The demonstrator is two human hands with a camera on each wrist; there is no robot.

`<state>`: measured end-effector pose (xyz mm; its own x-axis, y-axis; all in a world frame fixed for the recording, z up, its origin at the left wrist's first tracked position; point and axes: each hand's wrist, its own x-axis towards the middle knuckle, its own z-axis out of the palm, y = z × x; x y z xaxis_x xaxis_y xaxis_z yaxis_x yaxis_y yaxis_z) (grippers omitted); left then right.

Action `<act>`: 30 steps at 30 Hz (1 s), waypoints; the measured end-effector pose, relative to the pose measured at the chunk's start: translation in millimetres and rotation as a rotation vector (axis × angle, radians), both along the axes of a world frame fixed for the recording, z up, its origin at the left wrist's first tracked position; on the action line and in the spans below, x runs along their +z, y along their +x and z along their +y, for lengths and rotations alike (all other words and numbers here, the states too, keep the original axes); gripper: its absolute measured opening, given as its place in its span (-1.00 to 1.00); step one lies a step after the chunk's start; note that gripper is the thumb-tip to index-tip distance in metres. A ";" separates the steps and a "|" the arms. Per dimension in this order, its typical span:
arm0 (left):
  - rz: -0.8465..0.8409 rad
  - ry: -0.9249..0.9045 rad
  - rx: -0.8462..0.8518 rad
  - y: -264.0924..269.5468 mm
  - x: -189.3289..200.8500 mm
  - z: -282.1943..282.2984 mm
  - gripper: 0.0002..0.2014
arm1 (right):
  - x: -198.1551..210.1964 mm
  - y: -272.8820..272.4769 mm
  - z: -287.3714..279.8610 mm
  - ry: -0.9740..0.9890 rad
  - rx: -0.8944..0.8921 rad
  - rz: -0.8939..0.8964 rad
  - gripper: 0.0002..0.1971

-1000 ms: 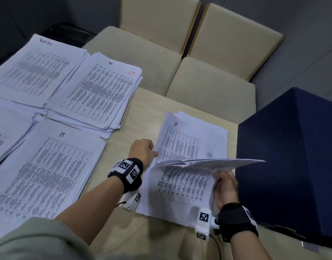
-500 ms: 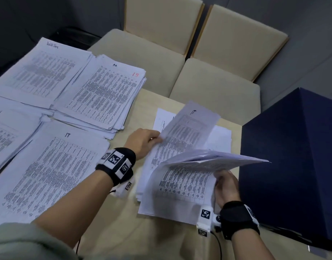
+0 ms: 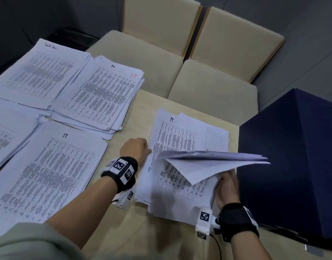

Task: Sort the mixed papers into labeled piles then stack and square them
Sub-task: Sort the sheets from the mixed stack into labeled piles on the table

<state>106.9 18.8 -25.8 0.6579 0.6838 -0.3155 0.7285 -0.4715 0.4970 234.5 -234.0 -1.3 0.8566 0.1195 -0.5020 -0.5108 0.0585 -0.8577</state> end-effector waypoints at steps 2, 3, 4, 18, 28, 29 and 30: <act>-0.021 0.122 -0.098 -1.3 2.9 -2.5 -0.67 | 0.7 0.2 -2.4 -0.022 -0.006 0.024 -0.71; -0.046 0.179 -0.134 -1.6 4.5 -3.4 -0.63 | 1.7 0.2 -2.1 -0.029 -0.009 0.029 -0.72; -0.079 0.230 -0.171 -2.1 7.3 -4.1 -0.60 | 0.8 0.1 -2.4 -0.027 -0.008 0.026 -0.72; -0.365 -0.415 -0.079 -9.6 11.5 -5.9 -0.72 | 18.4 -14.0 4.4 0.113 0.047 0.035 -0.68; -0.088 0.116 -0.015 -0.4 -4.9 -10.0 -0.74 | 12.8 -14.6 -9.7 0.152 0.101 0.059 -0.40; -0.122 0.173 -0.064 -1.1 -3.6 -9.1 -0.75 | 11.1 -13.4 -11.8 0.175 0.104 0.081 -0.48; -0.187 0.197 -0.119 -1.8 -3.6 -6.9 -0.75 | 7.6 -12.0 -10.9 0.238 0.065 0.190 -0.57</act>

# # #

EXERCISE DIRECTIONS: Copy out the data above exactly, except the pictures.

TASK ANSWER:
The demonstrator is two human hands with a camera on each wrist; there is no robot.

`<state>`: measured end-effector pose (xyz mm; its own x-axis, y-axis; all in a world frame fixed for the recording, z up, its origin at the left wrist's first tracked position; point and axes: each hand's wrist, its own x-axis towards the middle knuckle, its own z-axis out of the palm, y = z × x; x y z xaxis_x xaxis_y xaxis_z yaxis_x yaxis_y yaxis_z) (grippers omitted); left then right.

Action `<act>`: 30 steps at 30 Hz (1 s), waypoints; the measured end-effector pose, relative to the pose measured at the chunk's start: translation in millimetres and rotation as a rotation vector (axis × angle, radians), both along the axes of a world frame fixed for the recording, z up, its origin at the left wrist's first tracked position; on the action line and in the spans below, x runs along their +z, y along their +x and z along their +y, for lengths and rotations alike (all other words and numbers here, the states too, keep the original axes); gripper: its absolute measured opening, given as its place in its span (-1.00 to 1.00); step one lies a step after the chunk's start; note that gripper is the thumb-tip to index-tip distance in metres. A ";" separates the steps and a "|" the arms. Per dimension in this order, its typical span:
arm0 (left):
  - rz: -0.8465..0.8409 rad
  - ry: -0.9249..0.9045 rad
  - rx: -0.8462..0.8518 rad
  - y: -264.0924..269.5468 mm
  - x: -189.3289..200.8500 mm
  - z: -282.1943..282.2984 mm
  - gripper: 0.0002..0.2014
arm1 (right):
  - x: -198.1551..210.1964 mm
  - y: -272.8820..272.4769 mm
  - z: -287.3714..279.8610 mm
  - ry: -0.9740..0.9890 rad
  - rx: -0.8944..0.8921 rad
  - rz: -0.8939..0.8964 rad
  - gripper: 0.0002..0.1971

-1000 ms: 
-500 ms: 
+0 ms: 

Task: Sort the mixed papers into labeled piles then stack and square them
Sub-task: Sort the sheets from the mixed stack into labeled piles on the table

<state>106.9 18.8 -25.8 0.6579 0.6838 -0.3155 0.7285 -0.4715 0.4970 234.5 -234.0 -1.3 0.8566 0.1195 -0.5020 -0.5108 0.0585 -0.8577</state> end-effector waypoints at steps 2, 3, 4, 18, 28, 29 and 30: <act>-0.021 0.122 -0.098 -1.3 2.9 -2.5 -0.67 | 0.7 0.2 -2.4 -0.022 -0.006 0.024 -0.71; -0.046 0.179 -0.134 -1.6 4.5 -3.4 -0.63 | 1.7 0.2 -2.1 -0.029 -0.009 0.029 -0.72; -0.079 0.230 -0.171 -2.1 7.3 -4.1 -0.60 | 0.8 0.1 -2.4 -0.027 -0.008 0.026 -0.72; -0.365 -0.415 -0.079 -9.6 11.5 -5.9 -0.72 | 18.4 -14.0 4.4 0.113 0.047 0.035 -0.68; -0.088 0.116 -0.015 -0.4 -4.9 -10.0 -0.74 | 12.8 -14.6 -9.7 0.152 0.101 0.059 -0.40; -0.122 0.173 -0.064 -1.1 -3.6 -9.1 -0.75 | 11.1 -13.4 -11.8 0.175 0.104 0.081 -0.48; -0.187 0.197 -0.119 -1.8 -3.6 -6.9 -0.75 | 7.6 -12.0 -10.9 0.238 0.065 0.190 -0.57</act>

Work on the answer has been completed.